После обеда он сел за стол и составил циркулярное письмо, с которым обратился к каждому посланнику. В письме он разъяснял своё нейтральное миролюбивое положение стороннего наблюдателя, «вполне совместимое, однако, с искренним сочувствием к видам английского и французского кабинетов, стремящихся внушить маньчжурскому правительству уважение к трактатам, распространению христианства и развитию торговых сношений с этим государством».
Брюс и Бурбулон обещали передать письмо новым уполномоченным послам, как только они прибудут в Шанхай.
Когда дневная жара спала, Игнатьев предложил Вульфу и Баллюзену составить ему компанию: пройтись по набережной, спуститься к морю. К ним присоединились драгоман Татаринов и прапорщик Шимкович, успевший загореть до черноты — настоящий военный топограф.
Спустившись по лестнице, они попали на аллею, с которой открывался чудный вид на гавань и окрестности Шанхая. Вплотную к морю подходили горы с мягкими контурами, сплошь одетые густым зелёным лесом. Деревья спускались к самой воде.
Пройдя берегом пруда, укреплённого бамбуковым плетнём, Игнатьев со спутниками обогнули фонтан с золотистыми лилиями и, полюбовавшись пламенно-яркими розами одной из цветочных клумб, свернули на дорожку, ведущую к морю. Удушливо пахло магнолиями, терпентинным деревом и хвоей.
— Флот её величества это сокровище Британии, — возвращаясь к прерванному разговору, сказал Вульф и посмотрел на прапорщика Шимковича взглядом человека, знающего себе цену. — С его помощью они прибрали к рукам множество земель, колонизировали чуть ли не полмира.
— В Америке много французских колоний, — поддержал разговор Баллюзен.
— Мы это знаем, но всё время держим в уме Англию, — довольно сухо заметил Вульф. — В нашей русской голове бродит множество идей, но нужна одна, благодаря которой все остальные можно будет применить на практике. Это также бесспорно, как и то, что стоит выбросить из головы женщину, и наши дела тотчас начинают идти в гору.

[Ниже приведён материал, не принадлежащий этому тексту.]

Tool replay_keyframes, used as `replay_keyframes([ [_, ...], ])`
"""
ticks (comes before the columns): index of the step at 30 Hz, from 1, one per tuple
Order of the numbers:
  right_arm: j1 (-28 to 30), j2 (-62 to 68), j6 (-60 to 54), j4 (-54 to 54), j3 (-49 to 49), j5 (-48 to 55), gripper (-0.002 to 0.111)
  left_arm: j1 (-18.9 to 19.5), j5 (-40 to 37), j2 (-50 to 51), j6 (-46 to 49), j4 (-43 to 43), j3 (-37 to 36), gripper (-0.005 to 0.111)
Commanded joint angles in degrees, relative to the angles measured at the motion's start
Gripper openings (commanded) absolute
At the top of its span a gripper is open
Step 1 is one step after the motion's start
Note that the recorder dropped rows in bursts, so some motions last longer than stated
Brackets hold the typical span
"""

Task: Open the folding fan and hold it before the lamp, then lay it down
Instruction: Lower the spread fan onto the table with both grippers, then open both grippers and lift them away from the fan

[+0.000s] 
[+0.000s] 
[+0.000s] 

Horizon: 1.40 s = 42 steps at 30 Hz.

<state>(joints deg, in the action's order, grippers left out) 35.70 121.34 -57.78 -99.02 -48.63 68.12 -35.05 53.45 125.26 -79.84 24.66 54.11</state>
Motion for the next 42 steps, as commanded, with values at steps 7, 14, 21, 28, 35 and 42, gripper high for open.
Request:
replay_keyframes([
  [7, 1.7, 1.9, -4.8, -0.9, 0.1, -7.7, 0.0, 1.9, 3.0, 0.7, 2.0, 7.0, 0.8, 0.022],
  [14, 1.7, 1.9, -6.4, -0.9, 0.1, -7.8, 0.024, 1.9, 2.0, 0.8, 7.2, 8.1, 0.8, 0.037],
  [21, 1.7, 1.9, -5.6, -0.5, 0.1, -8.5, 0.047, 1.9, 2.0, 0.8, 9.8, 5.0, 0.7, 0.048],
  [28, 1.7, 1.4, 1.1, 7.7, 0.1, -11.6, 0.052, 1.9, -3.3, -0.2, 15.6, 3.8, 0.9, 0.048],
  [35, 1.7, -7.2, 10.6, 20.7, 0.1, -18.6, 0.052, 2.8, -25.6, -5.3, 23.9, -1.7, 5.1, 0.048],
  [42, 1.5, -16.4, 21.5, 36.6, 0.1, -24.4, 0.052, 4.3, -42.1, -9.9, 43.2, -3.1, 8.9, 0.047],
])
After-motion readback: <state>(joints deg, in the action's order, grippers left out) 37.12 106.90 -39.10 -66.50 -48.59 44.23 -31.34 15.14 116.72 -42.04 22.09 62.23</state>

Игнатьев стиснул зубы, как от оплеухи. Кровь бросилась ему в лицо, и он еле сдержался, чтобы не ответить секретарю мстительной грубостью. Ему показалось, что тот нарочно прибегнул к столь сильному сравнению, обидно отозвавшемуся в сердце. Какие бы люди не окружали Николая, какое бы событие не произошло, всё, что было связано с My Лань, ясно сохранялось в его памяти, нисколько не тускнело и не изменяло облик. Ни самой My Лань, ни времени их встреч. Он любовался ею издали, на расстоянии разлуки, мысленно, во сне, наедине с собой. Любовался так, как в детстве любовался утренней зарей или цветущей вишней, испытывая нежность и неизъяснимую печаль. Как будто согревал в своих руках окоченевшую от холода пичугу, которую обязан был — незнамо почему! — через какое-то мгновенье отпустить — во тьму кромешной ночи. Волна блаженной нежности отхлынула и обнажила боль, как прибойная волна, откатываясь, обнажает подводные камни. Эта боль давила и теснила изнутри, переполняла тоской и скручивала нить воспоминаний в тревожную звенящую струну. Он слышал мелодичный голос My Лань, её счастливый смех, чувствовал прикосновение милых рук, и ничего не мог поделать со своим желанием немедля, тотчас видеть её, и говорить с ней; говорить нежнейшие, идущие из глубины души слова: о своих чувствах и о том, какое она чудо! На ласковый взгляд отвечать ласковым словом, трепетным и долгим поцелуем... Не было ещё ни у кого такой любви и, видимо, не будет.
Глава XVI
— Обожествлять женщину — великий грех, — продолжать разглагольствовать Вульф, увлекаясь своим красноречием и не замечая молчаливой угрюмости Игнатьева. — Великий.
— Всё так, но иной раз голову легче снять с плеч, нежели забыть свою прелестницу, — прямодушно заявил капитан Баллюзен, а драгоман Татаринов, быстро уловивший перемену в настроении Игнатьева, пылко заговорил о поэзии любовных чувств.